I was really preoccupied with the story when I realized that this novel is about the German Nobel Prize-winning novelist Thomas Mann, author of “Buddenbrooks”, “Death in Venice”, “The Magic Mountain” and “Doctor Faustus”. I was immediately intimidated, because I often felt insufficiently educated about the philosophers and artists who peruse so much of Mann’s erudite works to fully appreciate it.
But Toibin’s story is about Mann’s private and public life – his complete immersion in his work, his complicated relationship with Germany he loves and hates, his dimension as a father, his repressed homosexuality – So compelling that I never thought of giving it up.
The book is full of interesting A-list glimpses of Mann’s time: W. H. Auden (whom Mann’s lesbian daughter married for British citizenship) and his lover Christopher Isherwood; Gustav Mahler’s Nazi sympathizer’s widow, Alma; Albert Einstein, who passes on the wife of Man – Even the Roosevelts show up.

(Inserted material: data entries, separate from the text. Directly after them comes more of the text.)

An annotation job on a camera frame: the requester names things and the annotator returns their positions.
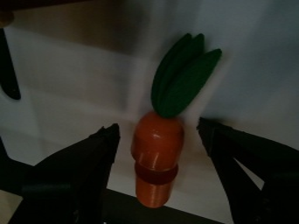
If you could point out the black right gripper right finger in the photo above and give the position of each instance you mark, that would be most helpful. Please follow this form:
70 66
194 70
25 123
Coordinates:
269 163

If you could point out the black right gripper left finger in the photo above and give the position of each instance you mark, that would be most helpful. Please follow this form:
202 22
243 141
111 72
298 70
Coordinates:
78 169

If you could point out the orange carrot top green leaves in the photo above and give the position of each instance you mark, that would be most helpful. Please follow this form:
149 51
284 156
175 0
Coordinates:
158 143

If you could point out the orange carrot bottom piece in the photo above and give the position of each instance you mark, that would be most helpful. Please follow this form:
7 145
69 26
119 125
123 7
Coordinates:
153 191

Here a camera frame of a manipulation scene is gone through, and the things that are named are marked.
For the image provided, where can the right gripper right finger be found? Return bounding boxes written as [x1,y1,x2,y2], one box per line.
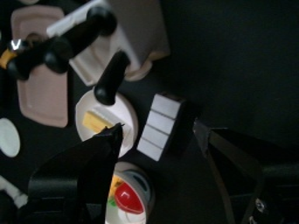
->
[193,119,299,224]

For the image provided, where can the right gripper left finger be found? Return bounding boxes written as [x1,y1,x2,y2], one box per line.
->
[17,122,127,224]

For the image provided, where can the white sushi roll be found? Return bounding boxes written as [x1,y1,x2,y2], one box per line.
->
[135,91,203,163]

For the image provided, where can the yellow toy food piece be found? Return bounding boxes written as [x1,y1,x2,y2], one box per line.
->
[110,174,126,198]

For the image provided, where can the red toy tomato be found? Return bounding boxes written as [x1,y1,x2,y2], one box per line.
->
[114,182,146,215]

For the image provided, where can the white toy piece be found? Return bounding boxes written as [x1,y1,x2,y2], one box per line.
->
[0,174,30,209]

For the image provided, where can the yellow egg slab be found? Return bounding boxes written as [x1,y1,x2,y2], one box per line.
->
[81,111,117,135]

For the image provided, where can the white round dish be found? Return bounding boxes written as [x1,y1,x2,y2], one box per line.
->
[0,117,22,158]

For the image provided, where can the pink tray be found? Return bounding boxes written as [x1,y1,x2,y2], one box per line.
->
[11,4,71,129]

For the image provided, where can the orange toy piece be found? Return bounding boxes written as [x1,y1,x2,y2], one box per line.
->
[0,48,19,70]

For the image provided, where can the metal measuring cup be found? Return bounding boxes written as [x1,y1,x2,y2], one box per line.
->
[7,32,46,60]

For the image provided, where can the white pot grey handles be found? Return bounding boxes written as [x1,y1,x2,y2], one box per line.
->
[105,161,157,224]

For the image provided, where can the long black handled knife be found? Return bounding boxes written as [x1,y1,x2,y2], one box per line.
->
[6,6,118,81]

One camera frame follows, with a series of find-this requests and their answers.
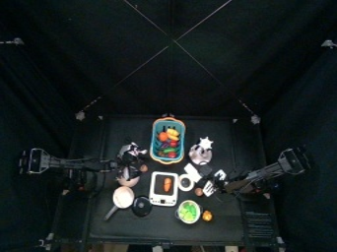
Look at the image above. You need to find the white toy cleaver black handle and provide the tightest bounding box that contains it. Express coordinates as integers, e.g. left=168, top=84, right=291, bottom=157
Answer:
left=181, top=162, right=214, bottom=183

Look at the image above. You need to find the pink toy bowl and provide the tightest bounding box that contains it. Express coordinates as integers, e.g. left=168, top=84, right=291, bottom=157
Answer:
left=115, top=170, right=141, bottom=188

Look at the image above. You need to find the white cup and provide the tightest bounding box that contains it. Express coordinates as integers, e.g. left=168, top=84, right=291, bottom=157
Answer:
left=176, top=174, right=196, bottom=193

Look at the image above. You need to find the silver toy kettle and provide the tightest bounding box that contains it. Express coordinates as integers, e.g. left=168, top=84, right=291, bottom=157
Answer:
left=188, top=144, right=214, bottom=166

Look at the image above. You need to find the green toy lettuce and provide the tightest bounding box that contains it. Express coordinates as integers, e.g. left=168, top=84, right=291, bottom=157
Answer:
left=179, top=202, right=200, bottom=221

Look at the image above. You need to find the blue basket orange rim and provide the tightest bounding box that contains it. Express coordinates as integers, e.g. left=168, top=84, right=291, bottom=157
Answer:
left=148, top=116, right=187, bottom=165

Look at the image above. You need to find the cream toy frying pan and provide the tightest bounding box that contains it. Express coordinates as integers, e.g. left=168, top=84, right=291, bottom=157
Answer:
left=103, top=185, right=135, bottom=221

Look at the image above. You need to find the green plate with vegetable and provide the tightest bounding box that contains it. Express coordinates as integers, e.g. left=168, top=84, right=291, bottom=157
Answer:
left=175, top=199, right=204, bottom=225

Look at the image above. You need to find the white star-shaped toy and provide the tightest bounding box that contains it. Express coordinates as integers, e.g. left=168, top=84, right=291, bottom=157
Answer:
left=197, top=136, right=215, bottom=151

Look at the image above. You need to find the yellow toy banana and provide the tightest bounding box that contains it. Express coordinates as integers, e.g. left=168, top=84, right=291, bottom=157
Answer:
left=165, top=128, right=181, bottom=139

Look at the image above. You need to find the black pot lid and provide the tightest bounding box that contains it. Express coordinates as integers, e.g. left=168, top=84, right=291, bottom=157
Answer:
left=129, top=195, right=153, bottom=218

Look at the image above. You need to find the black printed label sheet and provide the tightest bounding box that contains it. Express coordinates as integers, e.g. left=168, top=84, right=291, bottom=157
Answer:
left=243, top=210, right=274, bottom=240

A fictional biography is a risky genre. How does one convey the inner life of the subject? Hilary Mantell’s “Wolf Hole” trilogy, the sensational historical epic of the rise and fall of Englishman Thomas Cromwell, is a role model. Michael Cunningham imagines Virginia Woolf contemplating her artistic process and fragile state of mind in The Hours, an innovative reworking of The Lady. Dalloway. ”


“The Girl with a Pearl Earring” by Tracy Chevalier is a fictional autobiography of a different kind. It focuses on Gret, a fictional maid who comes to sit down to take a Vermeer portrait of the same title. Chevalier uses the story of the famous painting to evoke the distinction of class in Delft at the time and to illustrate the transformative power of art.

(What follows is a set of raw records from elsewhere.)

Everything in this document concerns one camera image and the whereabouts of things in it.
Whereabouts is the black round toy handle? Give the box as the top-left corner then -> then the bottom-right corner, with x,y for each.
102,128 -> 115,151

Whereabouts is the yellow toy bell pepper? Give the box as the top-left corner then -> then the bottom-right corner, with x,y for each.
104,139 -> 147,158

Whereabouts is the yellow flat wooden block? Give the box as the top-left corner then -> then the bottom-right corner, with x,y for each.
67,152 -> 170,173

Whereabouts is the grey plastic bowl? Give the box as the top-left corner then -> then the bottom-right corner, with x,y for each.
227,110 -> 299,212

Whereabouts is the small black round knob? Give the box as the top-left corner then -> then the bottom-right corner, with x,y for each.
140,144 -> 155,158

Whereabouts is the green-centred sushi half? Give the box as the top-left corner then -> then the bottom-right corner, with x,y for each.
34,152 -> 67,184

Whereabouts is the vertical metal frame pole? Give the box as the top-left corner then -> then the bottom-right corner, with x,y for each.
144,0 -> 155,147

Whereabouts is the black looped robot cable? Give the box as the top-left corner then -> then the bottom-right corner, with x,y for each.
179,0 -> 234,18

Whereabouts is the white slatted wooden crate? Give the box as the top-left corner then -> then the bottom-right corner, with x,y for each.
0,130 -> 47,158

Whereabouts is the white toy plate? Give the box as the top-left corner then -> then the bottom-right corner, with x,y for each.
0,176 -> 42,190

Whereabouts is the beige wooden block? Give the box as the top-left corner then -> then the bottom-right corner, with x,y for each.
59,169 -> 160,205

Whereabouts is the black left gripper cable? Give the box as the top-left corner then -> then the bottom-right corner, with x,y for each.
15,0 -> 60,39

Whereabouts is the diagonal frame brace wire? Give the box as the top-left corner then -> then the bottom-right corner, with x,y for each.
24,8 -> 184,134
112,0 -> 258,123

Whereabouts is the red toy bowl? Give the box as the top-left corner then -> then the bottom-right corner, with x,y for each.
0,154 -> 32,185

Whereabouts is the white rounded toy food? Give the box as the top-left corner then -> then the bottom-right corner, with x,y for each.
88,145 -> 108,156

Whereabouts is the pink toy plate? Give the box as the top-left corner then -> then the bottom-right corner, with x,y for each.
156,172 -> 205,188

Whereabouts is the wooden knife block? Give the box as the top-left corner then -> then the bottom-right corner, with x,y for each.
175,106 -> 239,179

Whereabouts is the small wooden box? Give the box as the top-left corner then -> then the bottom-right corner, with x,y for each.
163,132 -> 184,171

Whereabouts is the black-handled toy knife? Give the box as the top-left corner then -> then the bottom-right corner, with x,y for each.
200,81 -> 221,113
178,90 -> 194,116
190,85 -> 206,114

Paula MacLean’s “Paris’ Wife” focuses on Ernest Hemingway’s love affair with his first wife, Hadley Richardson, in Paris in the 1920s. I’m always fascinated reading about people surrounding larger-than-life characters, and MacLean delves into Richardson’s ambivalence about the role it has imposed on her as a supportive wife to the charismatic and unfaithful Hemingway.
One of my favorites of the genre is Julia Alvarez’s movie In the Time of the Butterflies, which is about the real-life Mirabal sisters, rebels against General Rafael Trujillo’s oppressive dictatorship in the Dominican Republic in the 1960s. Trujillo himself plays a minor role in this novel, but Alvarez brings to life the political persecution of the era.

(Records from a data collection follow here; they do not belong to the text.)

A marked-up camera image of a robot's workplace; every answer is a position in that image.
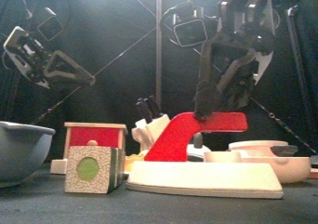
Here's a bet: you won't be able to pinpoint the white toy pot black handle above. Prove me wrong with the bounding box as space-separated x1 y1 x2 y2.
227 139 300 158

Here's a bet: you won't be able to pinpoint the diagonal brace wire with turnbuckle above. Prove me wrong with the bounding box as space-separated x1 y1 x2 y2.
250 97 318 156

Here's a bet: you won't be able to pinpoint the white toy bowl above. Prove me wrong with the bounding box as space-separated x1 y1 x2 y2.
240 155 312 185

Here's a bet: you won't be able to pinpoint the thin diagonal brace wire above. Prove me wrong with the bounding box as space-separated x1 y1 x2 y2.
31 27 159 125

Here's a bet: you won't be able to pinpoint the red wooden toy box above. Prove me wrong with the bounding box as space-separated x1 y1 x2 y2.
50 121 130 176

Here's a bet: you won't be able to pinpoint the white knife block black knives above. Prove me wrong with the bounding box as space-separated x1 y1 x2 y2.
131 97 171 152

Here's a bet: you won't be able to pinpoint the speckled box with green oval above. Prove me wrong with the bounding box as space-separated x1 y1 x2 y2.
63 145 127 195

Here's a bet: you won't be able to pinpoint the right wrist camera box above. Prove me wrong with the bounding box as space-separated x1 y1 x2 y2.
170 0 211 47

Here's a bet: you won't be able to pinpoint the metal vertical frame pole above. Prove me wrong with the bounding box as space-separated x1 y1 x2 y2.
155 0 163 111

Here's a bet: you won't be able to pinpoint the red white toy stand mixer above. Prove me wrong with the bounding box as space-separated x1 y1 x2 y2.
126 111 286 200

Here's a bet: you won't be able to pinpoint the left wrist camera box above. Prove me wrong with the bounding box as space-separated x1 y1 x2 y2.
34 7 66 43

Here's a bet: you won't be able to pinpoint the grey plastic bowl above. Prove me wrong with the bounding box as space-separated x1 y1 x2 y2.
0 120 58 189

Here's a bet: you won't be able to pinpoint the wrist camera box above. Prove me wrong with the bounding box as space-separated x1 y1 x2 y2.
170 0 211 47
34 7 66 43

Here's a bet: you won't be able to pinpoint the yellow toy food piece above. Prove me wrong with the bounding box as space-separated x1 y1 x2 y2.
123 150 150 174

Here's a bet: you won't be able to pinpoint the small white toy cup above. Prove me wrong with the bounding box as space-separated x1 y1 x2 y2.
203 150 244 164

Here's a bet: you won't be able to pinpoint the black side frame post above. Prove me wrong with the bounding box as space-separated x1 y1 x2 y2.
285 4 318 161

Back to Toibin. How did he manage to get to Ras Man convincingly? This is an achievement at the heart of every successful fictional biography: the writer’s ability to allow us to imagine that we can hear the inner thoughts of a subject, to humanize us and allow us to have an intimate relationship with them.


And every conscientious biographer should read Toibin closely all the works on his subject. An assignment for the London Review of Books immersed him in three Mann biographies that drew on the writer’s journals, which described his yearning for homosexuality. He visited Mann’s childhood home in Lübeck, Germany, the Los Angeles home he built in the 1940s, even the home in Brazil where his mother grew up.
But research, no matter how conscientious, does not automatically produce great art. At some point, magic takes over. Toibin’s brilliance is that he appears to be transforming into Man himself.
I have been so impressed by his story of Mann’s life that I tend to go back and read Mann’s books, particularly “The Magic Mountain” and “Doctor Faustus,” works I have avoided because of my shameful resistance to books that I consider heavy lifting.
Note that I said “tempt”. Perhaps I’ll take “Mr.” Toibin next, which is his book on Henry James. Who do you know? That might inspire me to skip James’s “Portrait of a Lady.”